The symptoms of AOSD can vary from person to person, but common features include:

• High fevers, often exceeding 39°C (102°F)
• Joint pain and swelling, particularly in the wrists, knees, and ankles
• Rash, typically a salmon-pink color, which can appear on the trunk, arms, and legs
• Muscle pain and weakness
• Sore throat and swollen lymph nodes
• Weight loss and fatigue

Diagnosis

Diagnosing AOSD can be challenging, as the symptoms are similar to those of other conditions, such as rheumatoid arthritis, lupus, and infections. A combination of physical examination, laboratory tests, and imaging studies is used to confirm the diagnosis.

• Blood tests to check for elevated levels of inflammatory markers, such as erythrocyte sedimentation rate (ESR) and C-reactive protein (CRP)
• Complete blood count (CBC) to rule out infections or other conditions
• Imaging studies, such as X-rays or magnetic resonance imaging (MRI), to assess joint damage
• Bone marrow biopsy to exclude other conditions, such as lymphoma

Treatment

Treatment for AOSD typically involves a combination of medications to reduce inflammation, manage symptoms, and prevent complications.

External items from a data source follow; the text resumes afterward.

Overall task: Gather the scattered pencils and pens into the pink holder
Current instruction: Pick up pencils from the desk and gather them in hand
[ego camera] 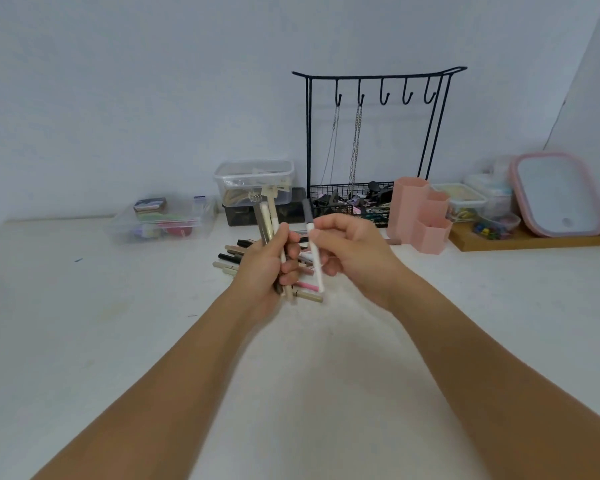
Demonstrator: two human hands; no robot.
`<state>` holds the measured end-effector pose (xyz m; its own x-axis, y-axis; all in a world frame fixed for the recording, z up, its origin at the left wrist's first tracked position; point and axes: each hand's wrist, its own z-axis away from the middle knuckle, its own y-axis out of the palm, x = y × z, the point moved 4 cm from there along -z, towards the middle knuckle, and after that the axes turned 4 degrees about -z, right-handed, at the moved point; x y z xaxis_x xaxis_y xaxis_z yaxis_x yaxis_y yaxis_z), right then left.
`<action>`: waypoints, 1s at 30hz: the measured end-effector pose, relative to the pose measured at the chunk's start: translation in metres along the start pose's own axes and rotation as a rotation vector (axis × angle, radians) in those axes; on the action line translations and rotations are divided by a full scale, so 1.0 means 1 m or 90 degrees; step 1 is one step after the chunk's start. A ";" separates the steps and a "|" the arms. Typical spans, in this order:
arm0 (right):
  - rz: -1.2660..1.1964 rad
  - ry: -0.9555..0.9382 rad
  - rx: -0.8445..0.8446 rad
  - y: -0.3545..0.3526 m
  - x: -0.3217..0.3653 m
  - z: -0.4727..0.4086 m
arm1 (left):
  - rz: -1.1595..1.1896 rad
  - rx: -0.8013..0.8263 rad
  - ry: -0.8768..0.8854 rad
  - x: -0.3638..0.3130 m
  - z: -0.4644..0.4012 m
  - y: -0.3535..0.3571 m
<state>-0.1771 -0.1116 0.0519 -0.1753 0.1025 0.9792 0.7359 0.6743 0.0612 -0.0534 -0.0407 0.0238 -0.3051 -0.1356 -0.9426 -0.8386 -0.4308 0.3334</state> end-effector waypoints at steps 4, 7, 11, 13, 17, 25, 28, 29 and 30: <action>-0.034 0.012 -0.021 0.021 -0.006 0.009 | 0.027 0.029 -0.051 0.001 0.010 -0.001; -0.007 -0.032 -0.084 0.016 -0.007 0.011 | 0.007 0.031 -0.054 0.000 0.008 -0.002; 0.044 -0.095 -0.148 0.011 -0.004 0.012 | -0.009 0.071 -0.068 0.003 0.007 0.004; 0.047 -0.092 -0.161 0.012 -0.007 0.013 | -0.003 0.078 -0.072 0.005 0.008 0.008; -0.025 -0.071 -0.125 0.020 -0.010 0.014 | -0.003 0.067 -0.045 0.010 0.004 0.012; 0.242 -0.143 -0.157 -0.005 -0.012 -0.008 | -0.015 -0.055 -0.003 -0.003 -0.009 -0.013; 0.525 -0.147 -0.185 -0.049 -0.012 -0.019 | 0.009 -0.073 -0.024 -0.004 -0.011 -0.019; 0.578 -0.125 -0.167 -0.062 -0.018 -0.021 | 0.009 -0.071 -0.027 -0.003 -0.012 -0.019; 0.611 -0.103 -0.152 -0.071 -0.025 -0.021 | 0.003 -0.063 -0.026 -0.002 -0.012 -0.018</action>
<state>-0.2110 -0.1777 0.0268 0.4882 0.6367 0.5968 0.7210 0.0910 -0.6869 -0.0325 -0.0436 0.0200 -0.3292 -0.1018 -0.9388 -0.7891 -0.5163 0.3327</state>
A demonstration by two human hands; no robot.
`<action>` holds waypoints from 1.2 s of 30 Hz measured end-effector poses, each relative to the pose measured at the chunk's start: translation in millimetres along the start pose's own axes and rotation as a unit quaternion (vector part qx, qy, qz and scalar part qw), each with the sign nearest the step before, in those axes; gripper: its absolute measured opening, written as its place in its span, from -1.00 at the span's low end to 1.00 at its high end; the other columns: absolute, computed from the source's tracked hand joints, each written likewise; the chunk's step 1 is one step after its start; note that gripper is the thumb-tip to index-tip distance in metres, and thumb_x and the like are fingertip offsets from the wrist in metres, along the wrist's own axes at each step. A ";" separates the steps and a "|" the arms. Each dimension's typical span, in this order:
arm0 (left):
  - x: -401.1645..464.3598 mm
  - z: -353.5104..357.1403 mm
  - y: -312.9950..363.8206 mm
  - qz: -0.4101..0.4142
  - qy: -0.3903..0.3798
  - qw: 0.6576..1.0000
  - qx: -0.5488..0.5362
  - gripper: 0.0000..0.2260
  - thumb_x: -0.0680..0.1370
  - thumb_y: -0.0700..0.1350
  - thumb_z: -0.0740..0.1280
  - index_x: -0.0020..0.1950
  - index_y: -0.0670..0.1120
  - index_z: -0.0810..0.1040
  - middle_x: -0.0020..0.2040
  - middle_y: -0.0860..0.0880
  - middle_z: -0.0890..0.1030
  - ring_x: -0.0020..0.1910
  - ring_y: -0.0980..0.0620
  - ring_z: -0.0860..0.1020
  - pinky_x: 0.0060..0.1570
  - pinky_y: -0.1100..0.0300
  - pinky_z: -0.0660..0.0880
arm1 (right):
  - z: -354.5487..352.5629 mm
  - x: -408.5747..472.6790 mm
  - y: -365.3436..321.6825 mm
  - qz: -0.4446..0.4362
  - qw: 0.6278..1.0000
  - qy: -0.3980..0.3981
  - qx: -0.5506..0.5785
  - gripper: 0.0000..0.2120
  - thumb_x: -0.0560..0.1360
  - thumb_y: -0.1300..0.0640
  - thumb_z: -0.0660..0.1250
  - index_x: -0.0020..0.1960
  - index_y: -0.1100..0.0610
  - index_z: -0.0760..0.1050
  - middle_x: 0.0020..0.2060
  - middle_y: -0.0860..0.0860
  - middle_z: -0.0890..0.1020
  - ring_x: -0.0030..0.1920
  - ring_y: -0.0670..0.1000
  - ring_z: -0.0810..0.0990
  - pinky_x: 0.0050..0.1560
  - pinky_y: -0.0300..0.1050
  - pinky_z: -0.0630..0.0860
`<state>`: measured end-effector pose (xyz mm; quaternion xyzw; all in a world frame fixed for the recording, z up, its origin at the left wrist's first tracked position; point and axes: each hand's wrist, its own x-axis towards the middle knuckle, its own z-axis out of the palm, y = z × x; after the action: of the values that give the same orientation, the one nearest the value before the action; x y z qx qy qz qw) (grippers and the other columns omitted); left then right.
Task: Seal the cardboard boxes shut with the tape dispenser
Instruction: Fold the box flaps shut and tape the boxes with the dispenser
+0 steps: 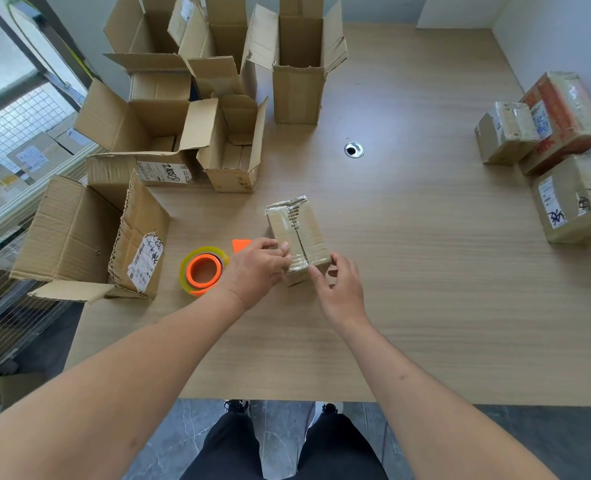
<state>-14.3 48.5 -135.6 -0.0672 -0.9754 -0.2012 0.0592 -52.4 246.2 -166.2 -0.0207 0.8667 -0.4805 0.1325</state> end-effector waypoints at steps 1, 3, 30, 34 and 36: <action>1.0 0.9 3.8 0.013 -0.007 1.000 -0.007 -0.57 0.18 -0.18 0.71 0.00 -0.05 0.74 0.11 0.03 0.71 0.04 -0.16 0.65 -0.17 0.02 0.66 | -0.3 -1.1 -0.2 0.007 1.000 0.009 -0.005 -0.40 0.52 -0.21 0.42 0.41 0.12 0.42 0.21 -0.03 0.46 0.15 -0.04 0.53 0.17 -0.06 0.53; 3.2 0.6 9.5 0.048 -0.033 0.998 -0.033 -0.55 0.23 -0.12 0.70 0.08 -0.07 0.73 0.14 0.02 0.70 0.05 -0.16 0.63 -0.09 0.02 0.66 | -5.0 0.7 -1.3 0.029 0.998 0.051 0.003 -0.44 0.52 -0.18 0.43 0.36 0.12 0.43 0.20 -0.01 0.45 0.15 0.03 0.55 0.20 -0.03 0.51; 37.8 5.4 17.8 -0.042 -0.124 0.991 -0.020 -0.59 0.62 0.05 0.35 0.48 0.06 0.49 0.61 -0.08 0.24 0.59 -0.16 0.19 0.56 -0.10 0.18 | -63.8 26.8 29.1 -0.298 0.944 -0.047 -0.132 -0.42 0.17 -0.07 0.70 0.12 0.10 0.68 0.01 0.01 0.46 -0.10 0.01 0.49 -0.13 0.02 0.59; 39.7 4.2 20.1 -0.052 -0.132 0.990 -0.022 -0.59 0.63 0.04 0.34 0.48 0.06 0.48 0.61 -0.07 0.23 0.60 -0.15 0.16 0.55 -0.09 0.17 | -58.0 28.8 22.6 -0.271 0.949 -0.025 -0.159 -0.64 0.27 0.05 0.67 -0.01 0.11 0.65 -0.05 -0.03 0.45 -0.16 0.02 0.48 -0.26 0.03 0.57; 40.7 4.8 21.3 -0.054 -0.136 0.989 -0.019 -0.59 0.63 0.03 0.34 0.48 0.05 0.49 0.61 -0.08 0.24 0.60 -0.16 0.17 0.54 -0.10 0.20 | -51.6 26.2 14.8 -0.243 0.952 -0.001 -0.188 -0.71 0.30 0.11 0.63 -0.09 0.13 0.59 -0.08 0.00 0.46 -0.17 0.06 0.50 -0.31 0.03 0.54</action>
<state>-51.5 74.2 -126.0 -0.0425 -0.9725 -0.2121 -0.0859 -89.2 292.6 -158.2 -0.2559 0.9099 -0.3265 0.0062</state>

• Nonsteroidal anti-inflammatory drugs (NSAIDs) to reduce fever and joint pain
• Corticosteroids to suppress the immune system and reduce inflammation
• Disease-modifying antirheumatic drugs (DMARDs), such as methotrexate or azathioprine, to slow disease progression
• Biologic agents, such as tumor necrosis factor-alpha (TNF-alpha) inhibitors, to target specific components of the immune system

Complications and Prognosis

If left untreated or undertreated, AOSD can lead to serious complications, including:

• Joint damage and deformity
• Organ damage, such as kidney or liver failure
• Infections, particularly in people taking immunosuppressive medications
• Mental health issues, such as depression and anxiety

The prognosis for AOSD varies depending on the severity of symptoms, response to treatment, and presence of complications. With prompt and effective treatment, many people with AOSD can achieve remission or significant improvement in their symptoms.

Frequently Asked Questions (FAQs)

What is Adult-onset Still's disease?
A rare inflammatory disorder that affects adults.

What are the symptoms of Adult-onset Still's disease?
Fever, joint pain, rash, and swollen lymph nodes.

What causes Adult-onset Still's disease?
The exact cause is unknown.

How is Adult-onset Still's disease diagnosed?
Through physical exam, lab tests, and medical history.

Is Adult-onset Still's disease contagious?
No, it is not contagious.

Can Adult-onset Still's disease be cured?
There is no cure, but symptoms can be managed.

What are the treatment options for Adult-onset Still's disease?
Medications such as corticosteroids and immunosuppressants.

Can Adult-onset Still's disease affect other parts of the body?
Yes, it can affect organs such as the liver and spleen.

Is Adult-onset Still's disease related to juvenile rheumatoid arthritis?
It is similar, but occurs in adults.

How common is Adult-onset Still's disease?
It is a rare condition, affecting about 1 in 100,000 people.